After the airport explosion, a respected lawyer posed a question on Sina Weibo, China's version of Twitter. He wondered where all the reporters had run off to when Ji was beaten so badly he was paralyzed. Now that he has set off a bomb in the Beijing airport, the reporters are swarming all over him.
My conscience has been asking me the same question. If Ji had found me at the time, would I have told his story? The story's chances of being chosen in a news pitch meeting would have been very small because it would not have been influential enough. It's too common today. I remember a sentence from a news textbook: "Dog bites man" is not news; "man bites dog" is news. Ji's experience was a dog-bites-man story.
Today, "man bites dog" news has become common. Tragedies happen every day. A reporter can only write stories that her editor will agree to publish, and different media outlets have different standards. This state of affairs is also a way of relieving our guilty consciences.

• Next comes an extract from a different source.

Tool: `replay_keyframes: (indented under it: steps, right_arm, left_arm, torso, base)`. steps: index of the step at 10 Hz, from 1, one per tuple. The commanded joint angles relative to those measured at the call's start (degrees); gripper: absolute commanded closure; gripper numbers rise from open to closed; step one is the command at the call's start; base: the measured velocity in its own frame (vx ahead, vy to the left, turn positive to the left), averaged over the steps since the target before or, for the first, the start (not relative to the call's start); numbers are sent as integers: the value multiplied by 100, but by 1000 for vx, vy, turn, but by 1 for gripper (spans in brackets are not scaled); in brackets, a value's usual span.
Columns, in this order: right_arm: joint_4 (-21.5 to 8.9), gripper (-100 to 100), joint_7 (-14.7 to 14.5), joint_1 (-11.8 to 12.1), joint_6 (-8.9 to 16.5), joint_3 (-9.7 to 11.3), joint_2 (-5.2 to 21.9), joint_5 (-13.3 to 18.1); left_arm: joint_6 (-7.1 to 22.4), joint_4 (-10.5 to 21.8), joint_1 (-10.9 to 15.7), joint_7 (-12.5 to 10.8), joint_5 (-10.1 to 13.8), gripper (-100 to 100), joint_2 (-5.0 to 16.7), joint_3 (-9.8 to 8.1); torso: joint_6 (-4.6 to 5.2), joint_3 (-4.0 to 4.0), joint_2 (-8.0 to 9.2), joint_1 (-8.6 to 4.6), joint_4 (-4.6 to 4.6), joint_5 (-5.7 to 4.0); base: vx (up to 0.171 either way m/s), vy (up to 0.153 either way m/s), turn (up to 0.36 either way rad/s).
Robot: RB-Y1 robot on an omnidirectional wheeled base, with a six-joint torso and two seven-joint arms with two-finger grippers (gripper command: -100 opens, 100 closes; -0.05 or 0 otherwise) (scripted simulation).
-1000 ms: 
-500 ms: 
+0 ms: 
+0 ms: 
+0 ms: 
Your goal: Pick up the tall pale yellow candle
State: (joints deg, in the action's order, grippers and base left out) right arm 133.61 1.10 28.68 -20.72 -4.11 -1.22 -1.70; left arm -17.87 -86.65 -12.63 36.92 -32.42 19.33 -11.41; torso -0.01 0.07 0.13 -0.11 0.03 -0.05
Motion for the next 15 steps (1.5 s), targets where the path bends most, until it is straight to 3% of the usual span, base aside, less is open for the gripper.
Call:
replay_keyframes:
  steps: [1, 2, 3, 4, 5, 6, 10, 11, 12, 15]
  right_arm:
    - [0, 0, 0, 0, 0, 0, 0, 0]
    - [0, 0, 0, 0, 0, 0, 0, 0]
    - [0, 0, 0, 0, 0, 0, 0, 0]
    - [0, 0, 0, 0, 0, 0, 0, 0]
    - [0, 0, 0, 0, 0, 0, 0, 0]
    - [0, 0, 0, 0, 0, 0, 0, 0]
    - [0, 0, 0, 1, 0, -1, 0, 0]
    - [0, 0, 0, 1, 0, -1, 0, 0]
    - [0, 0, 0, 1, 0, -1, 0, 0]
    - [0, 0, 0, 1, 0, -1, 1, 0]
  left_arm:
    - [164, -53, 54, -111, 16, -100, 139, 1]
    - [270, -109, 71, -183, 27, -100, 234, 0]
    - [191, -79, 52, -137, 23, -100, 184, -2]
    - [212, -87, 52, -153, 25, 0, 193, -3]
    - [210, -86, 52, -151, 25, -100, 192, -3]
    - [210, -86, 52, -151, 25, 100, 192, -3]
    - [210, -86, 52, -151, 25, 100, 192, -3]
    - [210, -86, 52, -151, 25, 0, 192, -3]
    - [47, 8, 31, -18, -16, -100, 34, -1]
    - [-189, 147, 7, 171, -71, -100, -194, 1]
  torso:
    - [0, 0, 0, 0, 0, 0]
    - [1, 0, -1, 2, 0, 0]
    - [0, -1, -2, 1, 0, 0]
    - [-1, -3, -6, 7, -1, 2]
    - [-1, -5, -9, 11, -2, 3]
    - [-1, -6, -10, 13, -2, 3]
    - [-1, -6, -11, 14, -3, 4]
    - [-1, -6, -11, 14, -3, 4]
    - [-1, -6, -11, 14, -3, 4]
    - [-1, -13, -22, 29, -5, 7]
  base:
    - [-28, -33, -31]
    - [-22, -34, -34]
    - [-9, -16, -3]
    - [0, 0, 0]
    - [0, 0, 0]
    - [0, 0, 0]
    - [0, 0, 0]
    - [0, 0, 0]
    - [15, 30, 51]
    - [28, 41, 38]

The media is not so big and strong. There's a hand over our throat. Reporters have to race against official restrictions. Sometimes before our voices can be heard, the news has been drowned out. That's just the way things are. The state's information mechanisms are closed off. The dark side of a story is often hidden away. Certain people always figure out some way to prevent media supervision. They are unbelievably shameless.
I know from experience as a reporter that these people will never sacrifice their way of life for some idealistic sense of justice. I admit that I, too, am weak. I do not have the energy to spend my life struggling for justice.
My uncle is all alone and over 70 years old. His house has been demolished and he has not received a cent of compensation, so now he's destitute and homeless. When I was on maternity leave, I represented him in a lawsuit. We lost twice. Still, I would not let this old man petition. I thought that pursuing the state's empty promise of a right to petition was just a dead end.
I realized that when public rights are unfairly denied, it is too easy for a person in despair to fall back on private help. When I was in court, in front of the defendant, I wanted to use every bit of strength I had to slap him across the face. But unexpectedly, I stayed rational. I smacked the table instead.
The village elders all asked me: "Aren't you a reporter? Why don't you tell people what's going on here?"

This was my answer: "These years, because of rampant demolitions, so many people have burned themselves to death or been crushed to death or jumped off buildings. Who's going to care about my uncle's story?"
After a man set a bus on fire in Xiamen in June, I interviewed Wu Boxin, an expert in criminal psychology from the Public Security University. He said that individual terrorists are often people with nothing left to live for.
"These people were not innately criminal. Most of them were originally workers or peasants. Our political system was founded on the power of the workers and peasants. How can we abandon them now?"